Quando parliamo di pensione viene naturale a tutti, ma in particolar modo ai più giovani, pensare a qualcosa di indefinito che non è possibile collocare nel tempo vista la velocità con cui cambiano, ahimè sempre in peggio, le regole.
Questa tendenza irreversibile ha spinto il legislatore a introdurre una misura che consente ai lavoratori di riscattare ai fini pensionistici, tra il 1° gennaio 2024 e il 31 dicembre 2025, periodi non coperti da contributi previdenziali, c.d. “buchi contributivi”.
Questa facoltà, si rivolge a specifiche categorie di lavoratori e offre la possibilità di colmare i periodi contributivi mancanti, con oneri che possono essere sostenuti anche dal datore di lavoro.
L’anzianità contributiva acquisita dal lavoratore attraverso il riscatto vale ai fini del conseguimento del diritto alla pensione e per la determinazione della sua misura.
I destinatari devono essere iscritti all’assicurazione generale obbligatoria (AGO) per l’invalidità, la vecchiaia e i superstiti (IVS) dei lavoratori dipendenti e alle forme sostitutive oppure alle gestioni speciali dei lavoratori autonomi (artigiani, commercianti, imprenditori, coltivatori diretti, coloni e mezzadri, imprenditori agricoli professionali) o alla Gestione separata, privi di anzianità contributiva al 31 dicembre 1995 e non titolari di pensione.
Il riscatto può coprire fino a un massimo di cinque anni anche non continuativi per periodi compresi tra il 1 gennaio 1996 e il 31 dicembre 2023..
Si precisa, inoltre, che i periodi riscattabili sono soltanto quelli non soggetti a obbligo contributivo, pertanto, non possono essere riscattati periodi nei quali è stata svolta attività lavorativa con obbligo di versamento contributivo, ma non siano stati versati i contributi.

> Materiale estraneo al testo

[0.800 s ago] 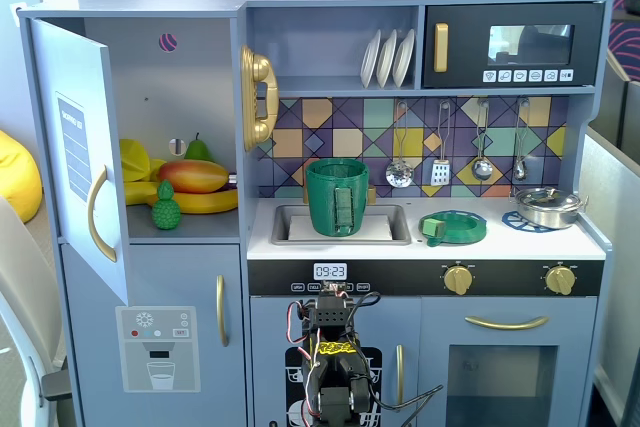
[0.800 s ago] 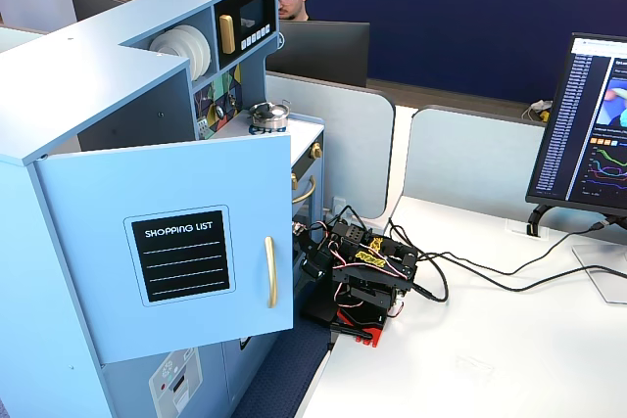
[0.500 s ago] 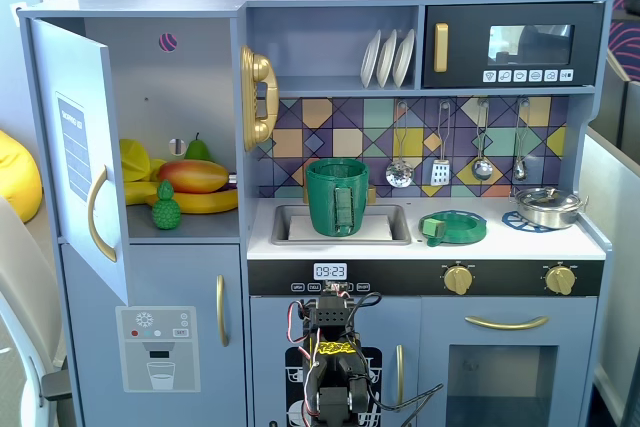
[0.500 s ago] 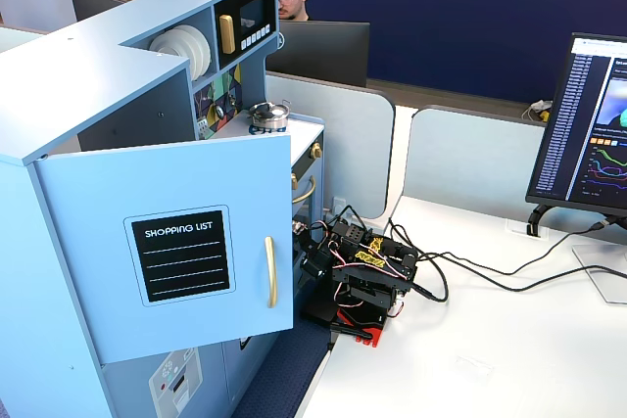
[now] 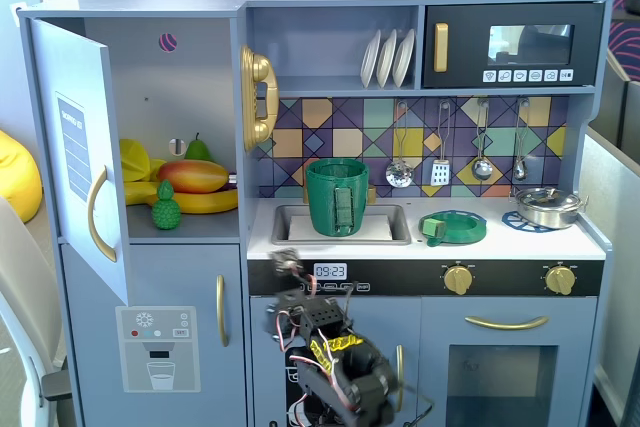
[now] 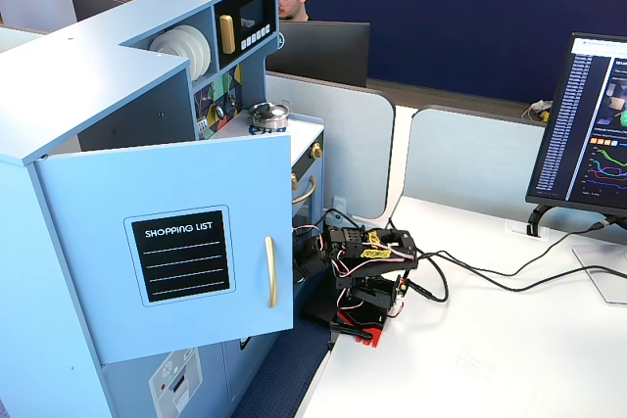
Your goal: Pick up the green pineapple from the left cabinet and place it in the green recipient
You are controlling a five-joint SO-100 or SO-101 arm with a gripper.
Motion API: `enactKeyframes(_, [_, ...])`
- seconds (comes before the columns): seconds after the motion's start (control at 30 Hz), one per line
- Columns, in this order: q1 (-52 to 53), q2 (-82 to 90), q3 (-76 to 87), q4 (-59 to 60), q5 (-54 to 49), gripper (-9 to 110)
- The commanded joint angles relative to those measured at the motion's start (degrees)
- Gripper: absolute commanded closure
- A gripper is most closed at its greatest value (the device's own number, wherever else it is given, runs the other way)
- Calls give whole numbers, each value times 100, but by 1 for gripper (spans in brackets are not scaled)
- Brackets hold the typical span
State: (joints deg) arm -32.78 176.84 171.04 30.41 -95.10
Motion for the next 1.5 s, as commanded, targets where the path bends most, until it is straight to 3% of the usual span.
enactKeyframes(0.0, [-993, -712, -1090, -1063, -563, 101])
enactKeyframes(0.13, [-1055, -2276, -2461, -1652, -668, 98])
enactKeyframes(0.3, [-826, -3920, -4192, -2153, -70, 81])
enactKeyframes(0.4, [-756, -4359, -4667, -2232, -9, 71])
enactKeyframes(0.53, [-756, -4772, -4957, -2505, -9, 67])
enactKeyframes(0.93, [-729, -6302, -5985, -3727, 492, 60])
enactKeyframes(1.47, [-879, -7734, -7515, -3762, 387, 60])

L’onere per il riscatto viene calcolato con il metodo contributivo, applicando l’aliquota contributiva in vigore alla data della domanda nella gestione pensionistica nella quale opera il riscatto sulla base di calcolo, costituita dalla retribuzione assoggettata a contribuzione nei dodici mesi precedenti o più prossimi alla data della domanda.
Il riscatto dei periodi non coperti da contribuzione può essere considerata una misura di welfare nella misura in cui nel settore privato i premi di produzione spettanti al lavoratore possono essere utilizzati per la copertura del costo del riscatto e, quindi, “trasformati” in versamenti contributivi a fini pensionistici.
L’importo da versare per la copertura dell’onere del riscatto può essere corrisposto in un’unica soluzione o rateizzato fino a un massimo di 120 rate mensili, senza interessi.
Se il riscatto è effettuato dal datore di lavoro versando il premio di produzione del lavoratore, i contributi versati per il riscatto non concorrono a formare il reddito di lavoro dipendente del lavoratore e non sono soggetti a contribuzione non solo del lavoratore, ma anche del datore di lavoro mentre l’importo versato è comunque deducibile dal reddito d’impresa o dal reddito di lavoro autonomo.
Questa misura rappresenta un’opportunità significativa per i lavoratori di colmare i periodi contributivi scoperti, migliorando così la loro posizione pensionistica, eventualmente anche con il sostegno economico del datore di lavoro.
La legge non fornisce la definizione di “premi di produzione spettanti al lavoratore”, ne richiama precedenti disposizioni più ristrettive al punto che non prevede neanche che tali premi siano rivolti alla generalità o a categorie di dipendenti, né che derivino da contratti collettivi di secondo livello.
Il datore di lavoro può, dunque, decidere di premiare anche un singolo lavoratori o alcuni lavoratori e questa libertà di manovra facilita l’adozione di questa misura come strumento di welfare aziendale.